NPB statistics (through 2013 season)
- Batting average: .278
- Hits: 495
- RBIs: 267
- Stats at Baseball Reference

Teams
- Seibu Lions/Saitama Seibu Lions (2004–2011); Chiba Lotte Marines (2013);

Career highlights and awards
- NPL All-Star (2008);

= G. G. Sato =

Japanese baseball player (born 1978)

Takahiko Sato (佐藤 隆彦, Satō Takahiko), also known as G. G. Sato, is a former professional player for the Philadelphia Phillies organization, Saitama Seibu Lions, Chiba Lotte Marines, and Fortitudo Baseball Bologna.

==Career==
Sato began his professional career signing with the Philadelphia Phillies organization in 2000 before making his on field debut for the Batavia Muckdogs of Minor League Baseball in 2001 hitting .261 with 4 home runs and 21 RBIs. In 2002 he played again in Batavia as well as the Gulf Coast League. He was promoted to the Lakewood BlueClaws for the 2003 season and hit .247 with 6 home runs and 42 RBIs.

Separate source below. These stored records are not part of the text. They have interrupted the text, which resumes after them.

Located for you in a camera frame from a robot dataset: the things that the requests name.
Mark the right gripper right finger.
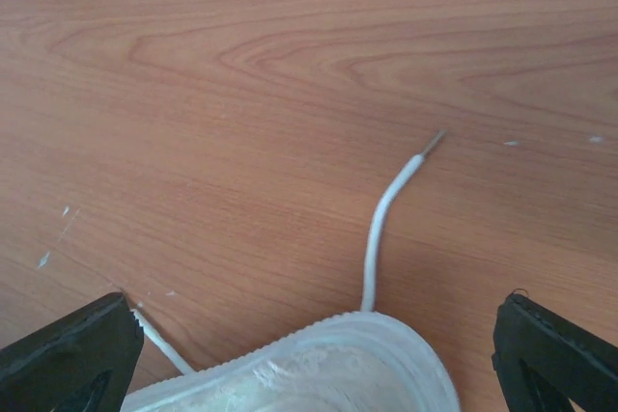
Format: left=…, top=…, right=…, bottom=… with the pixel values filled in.
left=492, top=293, right=617, bottom=411

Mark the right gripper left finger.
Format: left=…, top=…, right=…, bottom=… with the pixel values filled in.
left=1, top=292, right=144, bottom=411

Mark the cream white lace sneaker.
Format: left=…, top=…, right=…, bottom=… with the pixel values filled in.
left=122, top=312, right=461, bottom=411

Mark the white shoelace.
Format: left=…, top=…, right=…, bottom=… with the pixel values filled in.
left=131, top=129, right=446, bottom=375

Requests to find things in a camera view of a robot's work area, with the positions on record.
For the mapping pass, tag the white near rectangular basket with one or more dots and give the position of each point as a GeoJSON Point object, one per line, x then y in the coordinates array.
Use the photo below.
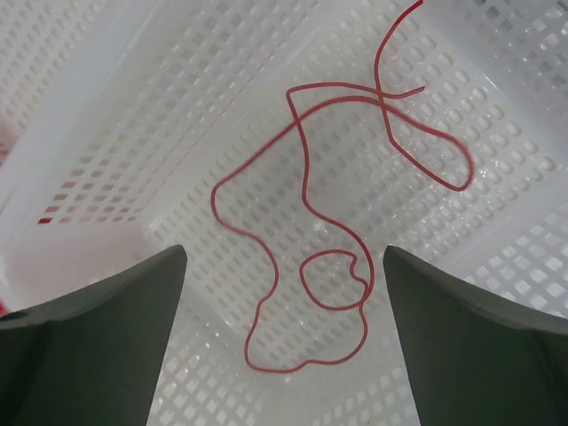
{"type": "Point", "coordinates": [285, 145]}

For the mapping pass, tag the red plastic bin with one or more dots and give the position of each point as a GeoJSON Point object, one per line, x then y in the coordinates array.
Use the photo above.
{"type": "Point", "coordinates": [28, 258]}

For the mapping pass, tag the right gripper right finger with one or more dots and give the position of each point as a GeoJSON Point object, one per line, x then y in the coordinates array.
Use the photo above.
{"type": "Point", "coordinates": [473, 357]}

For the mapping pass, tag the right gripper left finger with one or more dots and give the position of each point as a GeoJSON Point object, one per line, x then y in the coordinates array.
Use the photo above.
{"type": "Point", "coordinates": [93, 356]}

Sato was selected in the seventh round by the Saitama Seibu Lions in 2003 draft upon returning to Japan, where he would play from 2004 until 2011.

Sato briefly played in Fortitudo Baseball Bologna in the Italian Baseball League in 2012 as well as Chiba Lotte Marines in 2013.

==International career==
Sato played for Japan at the 2008 Summer Olympics.

==Personal==
Sato got his nickname G. G. while at Hosei University because it was thought he had the face of an old man, or jiji (爺). Sato worked as a security guard upon returning to Japan in 2003 before trying out for the Lions. He now works for his father's company, Travers, in Japan.